MTK358 08-26-2010 07:00 AM

Globbing:

Code:

* -- Any amount of any characters, or nothing at all

? -- One of any character

[abc] -- Just one of the characters "a", "b", or "c".

[^abc] -- Any one character except "a", "b", or "c".

Regular Expressions:

http://en.wikipedia.org/wiki/Regular_expression

Linux.Girl 08-26-2010 07:20 AM

Thanks but I still don't understand the difference, they look the same to me...

MTK358 08-26-2010 07:23 AM

The differences are huge, actually.

For example, do you understand that in globbing "*" means "zero or more of any characters" and in regexes it means "zero or more of the preceding character"?

Linux.Girl 08-26-2010 07:27 AM

No, I didn't know that, I am a newbie and don't know the differences, that's why I was asking, sorry if it sounded lame :-)

Thanks!

MTK358 08-26-2010 07:32 AM

Also, in regular expressions you have "+", which matches the preceding character one or more times, and "?", that matches it zero or one times.

Extended regualar expressions also have "{}". For example:
Code:

a{3, 6}
Matches anywhere from 3 to 6 "a"s in a row.
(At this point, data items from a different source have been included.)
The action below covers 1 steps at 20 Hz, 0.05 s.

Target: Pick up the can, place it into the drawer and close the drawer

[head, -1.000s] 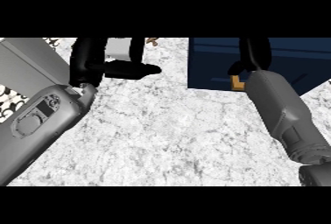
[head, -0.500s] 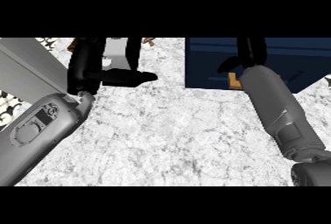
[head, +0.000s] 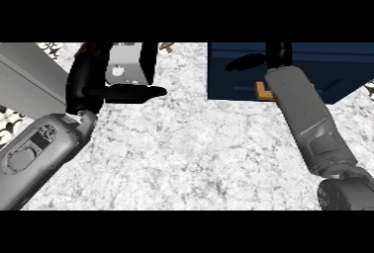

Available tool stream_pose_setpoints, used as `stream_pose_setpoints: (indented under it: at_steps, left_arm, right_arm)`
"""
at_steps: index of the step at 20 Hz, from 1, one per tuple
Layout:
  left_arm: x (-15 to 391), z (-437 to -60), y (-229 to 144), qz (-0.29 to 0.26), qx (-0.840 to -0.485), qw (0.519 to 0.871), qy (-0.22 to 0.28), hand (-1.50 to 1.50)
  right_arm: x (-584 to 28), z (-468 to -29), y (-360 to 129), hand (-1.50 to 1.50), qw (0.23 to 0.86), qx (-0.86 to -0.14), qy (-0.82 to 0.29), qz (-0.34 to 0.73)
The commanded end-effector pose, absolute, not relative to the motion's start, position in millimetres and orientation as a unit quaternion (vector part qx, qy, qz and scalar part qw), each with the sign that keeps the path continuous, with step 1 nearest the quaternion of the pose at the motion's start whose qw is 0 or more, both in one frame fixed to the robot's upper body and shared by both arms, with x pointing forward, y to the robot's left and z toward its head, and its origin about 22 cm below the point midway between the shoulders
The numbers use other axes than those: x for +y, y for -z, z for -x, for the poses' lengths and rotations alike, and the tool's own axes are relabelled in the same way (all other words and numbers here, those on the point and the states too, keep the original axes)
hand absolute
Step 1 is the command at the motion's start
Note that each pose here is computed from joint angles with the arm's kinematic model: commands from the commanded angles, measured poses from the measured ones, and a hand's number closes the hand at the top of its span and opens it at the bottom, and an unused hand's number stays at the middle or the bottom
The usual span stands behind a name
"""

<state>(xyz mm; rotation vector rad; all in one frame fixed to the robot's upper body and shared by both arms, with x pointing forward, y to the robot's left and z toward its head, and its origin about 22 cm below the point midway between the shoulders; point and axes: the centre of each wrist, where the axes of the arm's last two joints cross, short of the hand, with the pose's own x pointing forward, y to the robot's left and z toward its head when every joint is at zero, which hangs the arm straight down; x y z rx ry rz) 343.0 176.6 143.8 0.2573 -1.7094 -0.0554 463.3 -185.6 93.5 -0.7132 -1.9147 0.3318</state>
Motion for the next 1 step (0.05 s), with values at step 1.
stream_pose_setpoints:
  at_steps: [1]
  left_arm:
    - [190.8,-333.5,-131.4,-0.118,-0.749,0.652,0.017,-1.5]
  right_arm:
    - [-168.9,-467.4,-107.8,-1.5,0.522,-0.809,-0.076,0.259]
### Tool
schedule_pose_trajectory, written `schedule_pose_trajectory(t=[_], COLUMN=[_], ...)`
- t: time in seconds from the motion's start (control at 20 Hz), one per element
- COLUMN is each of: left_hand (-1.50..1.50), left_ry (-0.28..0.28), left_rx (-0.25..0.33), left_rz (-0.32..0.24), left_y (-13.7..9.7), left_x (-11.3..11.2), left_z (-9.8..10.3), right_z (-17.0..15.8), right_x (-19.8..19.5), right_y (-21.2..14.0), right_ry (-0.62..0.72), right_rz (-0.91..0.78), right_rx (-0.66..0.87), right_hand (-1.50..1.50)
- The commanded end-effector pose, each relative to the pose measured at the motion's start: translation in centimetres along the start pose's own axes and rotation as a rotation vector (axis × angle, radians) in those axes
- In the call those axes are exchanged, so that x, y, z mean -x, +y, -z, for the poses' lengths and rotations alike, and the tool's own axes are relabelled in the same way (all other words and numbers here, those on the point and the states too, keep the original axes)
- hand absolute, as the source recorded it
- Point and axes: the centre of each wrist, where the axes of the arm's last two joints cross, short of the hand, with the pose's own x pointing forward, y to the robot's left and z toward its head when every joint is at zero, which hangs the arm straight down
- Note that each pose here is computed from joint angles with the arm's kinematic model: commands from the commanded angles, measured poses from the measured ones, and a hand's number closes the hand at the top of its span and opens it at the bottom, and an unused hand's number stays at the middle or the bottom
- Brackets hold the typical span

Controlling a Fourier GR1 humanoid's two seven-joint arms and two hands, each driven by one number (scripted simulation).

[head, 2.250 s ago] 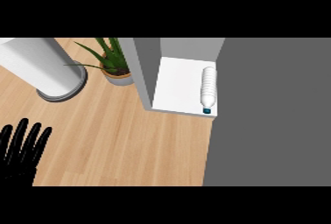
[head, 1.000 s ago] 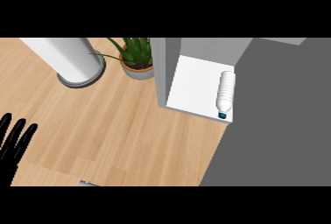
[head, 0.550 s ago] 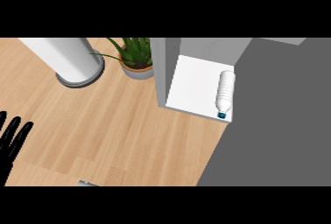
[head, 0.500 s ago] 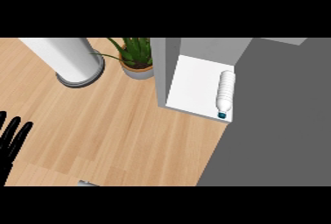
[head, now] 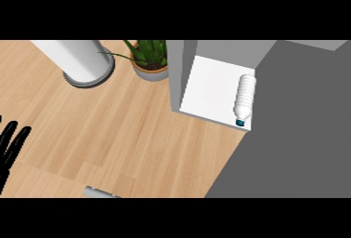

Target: Pick up the bottled water, place it into the cabinet and close the cabinet

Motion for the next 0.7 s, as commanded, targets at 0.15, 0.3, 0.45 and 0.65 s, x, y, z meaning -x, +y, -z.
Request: schedule_pose_trajectory(t=[0.15,0.3,0.45,0.65], left_hand=[-1.5,-1.5,-1.5,-1.5], left_ry=[-0.006,-0.005,0.002,-0.001], left_rx=[0.02,0.02,0.017,0.016], left_rz=[-0.001,0.009,0.007,0.006], left_y=[0.2,0.5,0.7,0.6], left_x=[-0.3,-0.4,-0.4,-0.4], left_z=[0.4,0.5,0.4,0.5], right_z=[1.7,1.6,1.6,1.4], right_x=[1.5,1.8,1.6,1.4], right_y=[1.2,0.5,-0.5,-1.7], right_ry=[-0.028,-0.003,0.037,0.096], right_rz=[0.178,0.143,0.057,-0.028], right_rx=[-0.005,0.038,0.053,0.038], right_hand=[1.5,1.5,1.5,1.5])
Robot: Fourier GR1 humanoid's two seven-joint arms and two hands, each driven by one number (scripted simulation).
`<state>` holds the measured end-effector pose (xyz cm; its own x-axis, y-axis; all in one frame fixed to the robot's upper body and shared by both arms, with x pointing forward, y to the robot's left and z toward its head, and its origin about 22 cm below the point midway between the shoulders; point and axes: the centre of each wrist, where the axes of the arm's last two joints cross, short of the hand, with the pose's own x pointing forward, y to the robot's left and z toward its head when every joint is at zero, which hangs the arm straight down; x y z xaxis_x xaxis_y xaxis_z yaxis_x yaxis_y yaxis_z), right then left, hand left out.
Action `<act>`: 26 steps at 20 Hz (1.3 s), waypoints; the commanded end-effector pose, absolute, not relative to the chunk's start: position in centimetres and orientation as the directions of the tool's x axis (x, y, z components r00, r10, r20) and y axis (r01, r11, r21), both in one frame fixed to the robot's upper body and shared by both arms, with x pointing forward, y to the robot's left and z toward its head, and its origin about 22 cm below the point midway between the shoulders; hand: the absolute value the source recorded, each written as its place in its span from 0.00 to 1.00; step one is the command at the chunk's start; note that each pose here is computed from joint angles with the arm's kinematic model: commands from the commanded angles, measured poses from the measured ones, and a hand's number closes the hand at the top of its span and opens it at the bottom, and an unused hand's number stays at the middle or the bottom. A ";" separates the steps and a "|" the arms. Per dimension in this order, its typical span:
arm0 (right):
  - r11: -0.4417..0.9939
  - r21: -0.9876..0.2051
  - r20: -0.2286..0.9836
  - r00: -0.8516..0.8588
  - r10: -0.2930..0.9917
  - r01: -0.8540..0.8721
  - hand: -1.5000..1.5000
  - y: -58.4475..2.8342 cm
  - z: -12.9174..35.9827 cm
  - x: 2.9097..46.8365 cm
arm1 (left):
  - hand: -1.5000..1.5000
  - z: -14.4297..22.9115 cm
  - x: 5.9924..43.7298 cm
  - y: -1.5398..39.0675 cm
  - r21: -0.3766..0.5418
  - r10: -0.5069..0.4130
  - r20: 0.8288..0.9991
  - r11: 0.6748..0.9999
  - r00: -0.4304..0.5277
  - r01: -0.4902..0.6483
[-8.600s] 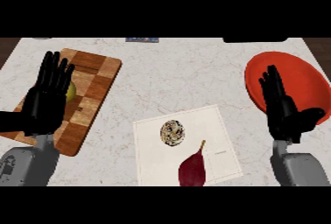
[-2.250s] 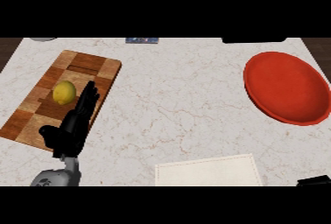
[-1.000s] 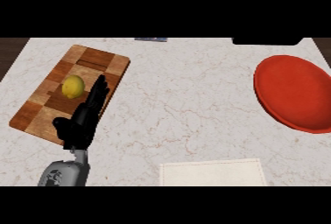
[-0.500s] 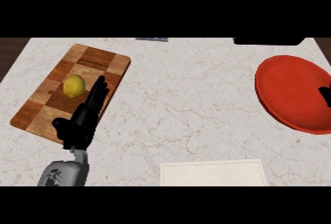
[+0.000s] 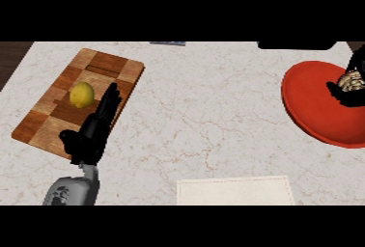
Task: Pick the cupcake from the placemat and place it in the bowl
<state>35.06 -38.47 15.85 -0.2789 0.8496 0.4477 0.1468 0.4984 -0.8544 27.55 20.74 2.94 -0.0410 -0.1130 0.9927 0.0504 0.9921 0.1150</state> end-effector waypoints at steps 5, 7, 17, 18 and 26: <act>0.570 -0.818 0.575 -0.154 0.803 -0.081 0.00 -42.0 11.4 36.9 | 0.50 3.3 28.7 21.6 0.104 -0.103 0.995 0.993 -0.021 0.052; 0.600 -0.783 0.622 -0.195 0.758 -0.165 0.00 -41.6 10.1 37.1 | 0.50 2.8 27.9 21.8 0.109 -0.107 0.994 0.993 -0.035 0.043; 0.826 -0.558 0.785 -0.377 0.492 -0.085 0.00 -42.5 11.8 39.0 | 0.50 3.3 27.0 21.4 0.101 -0.099 0.994 0.994 -0.041 0.043; 0.842 -0.537 0.790 -0.384 0.478 -0.055 0.00 -43.6 10.4 38.0 | 0.50 3.0 27.9 20.9 0.113 -0.112 0.993 0.992 -0.027 0.051; 0.919 -0.387 0.892 -0.285 0.350 -0.081 0.00 -48.3 16.3 37.2 | 0.50 3.6 26.6 22.1 0.127 -0.125 0.991 0.991 -0.039 0.043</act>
Also, you can leave out any of the two numbers (but still leave in the comma) if you only want an upper or lower limit.

There are much more features in regular expressions, but you Google for "regualar expression tutorial" for that :).

Linux.Girl 08-26-2010 07:48 AM

ok, thanks, I will search for tutorials :-)

catkin 08-26-2010 07:20 PM

"globbing" is an alternative name for "filename expansion" in bash (and other shells but let's keep this simple). During filename expansion, bash substitutes a pattern such as *.jpg with the names of any files matching the pattern.

Regular expressions are also patterns which can be used to match things. For historical reasons, not all programs using regular expressions use identical regular expressions. The different regular expressions use similar ideas but differ in detail and power.

Bash pattern matching is essentially just another variety of regular expression. Historically it was one of the simplest regular expressions for ease of typing (for example it uses * to mean "any number of any character" while all the others use .*).

Linux.Girl 08-27-2010 05:34 AM

very very clear, great explanation! thanks, really!